Thursday, August 9, 2007

Some reports suggest a drop in foreign remittances--particularly in states with less established Latin American (and Mexican) immigrant communities:
A significantly lower percentage of Mexican migrants are sending money to their homeland from the United States than last year, according to the results of a survey released today by the Inter-American Development Bank’s Multilateral Investment Fund (MIF).

The percentage of Mexicans who regularly make remittances fell to 64% in the first half of 2007, down from 71% last year. The drop was the steepest in states where Latin American immigration is most recent, like Georgia, North Carolina or Pennsylvania. In “new destination” states the percentage plunged to 56% this year from an average 80% in 2006.

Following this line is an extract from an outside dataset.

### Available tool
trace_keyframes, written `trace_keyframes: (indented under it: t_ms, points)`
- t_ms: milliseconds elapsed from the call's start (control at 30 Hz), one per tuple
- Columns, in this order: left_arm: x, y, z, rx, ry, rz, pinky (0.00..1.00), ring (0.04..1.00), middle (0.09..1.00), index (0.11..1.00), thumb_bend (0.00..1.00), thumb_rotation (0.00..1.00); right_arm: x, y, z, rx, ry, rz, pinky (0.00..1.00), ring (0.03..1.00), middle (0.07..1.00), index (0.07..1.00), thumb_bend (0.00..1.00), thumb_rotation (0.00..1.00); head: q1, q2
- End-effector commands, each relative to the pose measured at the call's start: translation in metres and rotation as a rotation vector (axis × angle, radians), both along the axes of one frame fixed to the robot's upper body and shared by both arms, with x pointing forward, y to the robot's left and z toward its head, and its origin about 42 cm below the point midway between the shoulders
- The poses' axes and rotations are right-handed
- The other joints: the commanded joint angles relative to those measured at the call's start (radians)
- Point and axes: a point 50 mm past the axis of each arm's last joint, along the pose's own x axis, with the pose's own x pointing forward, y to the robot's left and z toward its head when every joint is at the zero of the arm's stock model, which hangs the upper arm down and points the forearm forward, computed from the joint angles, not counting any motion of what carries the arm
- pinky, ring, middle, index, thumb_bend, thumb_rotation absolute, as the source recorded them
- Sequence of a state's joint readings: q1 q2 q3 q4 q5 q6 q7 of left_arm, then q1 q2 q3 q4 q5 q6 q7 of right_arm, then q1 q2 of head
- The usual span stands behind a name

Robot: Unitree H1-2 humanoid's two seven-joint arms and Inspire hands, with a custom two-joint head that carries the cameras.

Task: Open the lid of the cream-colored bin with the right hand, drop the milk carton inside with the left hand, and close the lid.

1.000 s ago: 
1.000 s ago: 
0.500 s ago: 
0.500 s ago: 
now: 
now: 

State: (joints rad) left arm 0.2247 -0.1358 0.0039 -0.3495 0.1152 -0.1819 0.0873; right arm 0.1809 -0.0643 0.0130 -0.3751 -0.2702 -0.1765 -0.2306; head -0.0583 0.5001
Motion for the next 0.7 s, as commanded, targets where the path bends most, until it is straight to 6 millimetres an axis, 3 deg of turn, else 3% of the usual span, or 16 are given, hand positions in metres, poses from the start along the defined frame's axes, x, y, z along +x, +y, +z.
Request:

States that have long had large Hispanic communities, such as California, Texas, Florida and New York, have not seen similar falls. In “traditional destination” states the percentage of Mexicans who regularly send money home slipped to 66% from 68% over the same period.

And some think that fears of increased immigration enforcement may be part of the reason for this decline:
Bendixen says this group of Mexicans faces difficulties that have made them less optimistic, such as the lack of well-paying jobs, education and proficiency in English, as well as difficulty getting immigration documents.

He also suggested that immigrants might be saving more money instead of sending it abroad because they feel uncertainty about their future.

About half of the 900 immigrants, Mexican and Central American, interviewed for the survey were illegal immigrants, he added.

"They just don't feel welcome in the United States any longer," Bendixen said.